The standard set by The Sermon on The Mount is inspiring. If we use church attendance as a proxy for devotion to religious teaching, the overlap between those who are nominally Christian and attend church regularly and states that enforce the death penalty is noteworthy and underlines the struggle between our impulses for vengeance and the angels of our better natures.

The correlation may not actually be statistically significant, but I find it difficult to ignore.

The point isn’t to draw attention to this specific religio/political discrepancy, but to underline the contemporary nature of the philosophical divide Aeschylus examines. What system of justice could displace something as simple and powerful as retribution? What could entice a group to court the chaos promised by betraying karmic balance? 

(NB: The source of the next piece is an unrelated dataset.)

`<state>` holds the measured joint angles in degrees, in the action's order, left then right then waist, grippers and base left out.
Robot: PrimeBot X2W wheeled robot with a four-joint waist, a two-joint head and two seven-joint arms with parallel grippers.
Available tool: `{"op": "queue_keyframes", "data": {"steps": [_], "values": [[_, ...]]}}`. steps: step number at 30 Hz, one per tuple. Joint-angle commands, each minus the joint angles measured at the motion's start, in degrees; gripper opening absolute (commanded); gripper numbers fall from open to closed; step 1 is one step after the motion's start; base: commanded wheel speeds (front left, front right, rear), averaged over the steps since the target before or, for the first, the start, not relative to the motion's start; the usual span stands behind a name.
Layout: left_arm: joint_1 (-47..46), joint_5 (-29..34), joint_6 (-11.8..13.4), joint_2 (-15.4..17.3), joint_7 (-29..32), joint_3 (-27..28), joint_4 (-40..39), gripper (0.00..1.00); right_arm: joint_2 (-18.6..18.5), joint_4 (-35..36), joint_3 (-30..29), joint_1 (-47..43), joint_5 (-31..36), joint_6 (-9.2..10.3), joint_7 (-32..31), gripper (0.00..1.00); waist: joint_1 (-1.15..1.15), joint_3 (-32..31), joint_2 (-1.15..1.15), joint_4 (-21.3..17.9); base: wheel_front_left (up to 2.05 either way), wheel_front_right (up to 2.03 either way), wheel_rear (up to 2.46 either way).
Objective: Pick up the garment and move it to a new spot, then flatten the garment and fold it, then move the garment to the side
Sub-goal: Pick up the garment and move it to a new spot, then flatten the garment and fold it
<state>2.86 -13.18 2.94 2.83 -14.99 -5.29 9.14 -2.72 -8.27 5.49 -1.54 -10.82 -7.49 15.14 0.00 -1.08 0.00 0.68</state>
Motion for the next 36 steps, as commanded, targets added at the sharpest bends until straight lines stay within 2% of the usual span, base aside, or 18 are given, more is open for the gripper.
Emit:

According to my music streaming service one of the songs I listened to the most in 2024 was Up The Wolves by The Mountain Goats. It’s a song about those moments when we know that forgiveness and mercy are what’s best for us, but we just can’t seem to let go of the desire for revenge. John Darnielle is famous for his delivery of moments of catharsis in his songs, and this one is no different. There’s a part of me that is ashamed to admit it, but I really love this song. Like the human situation it describes it is simultaneously beautiful and ugly.

All this to ask: Have we collectively suffered enough from retribution that we have learned a better way? Will we know the future when it comes?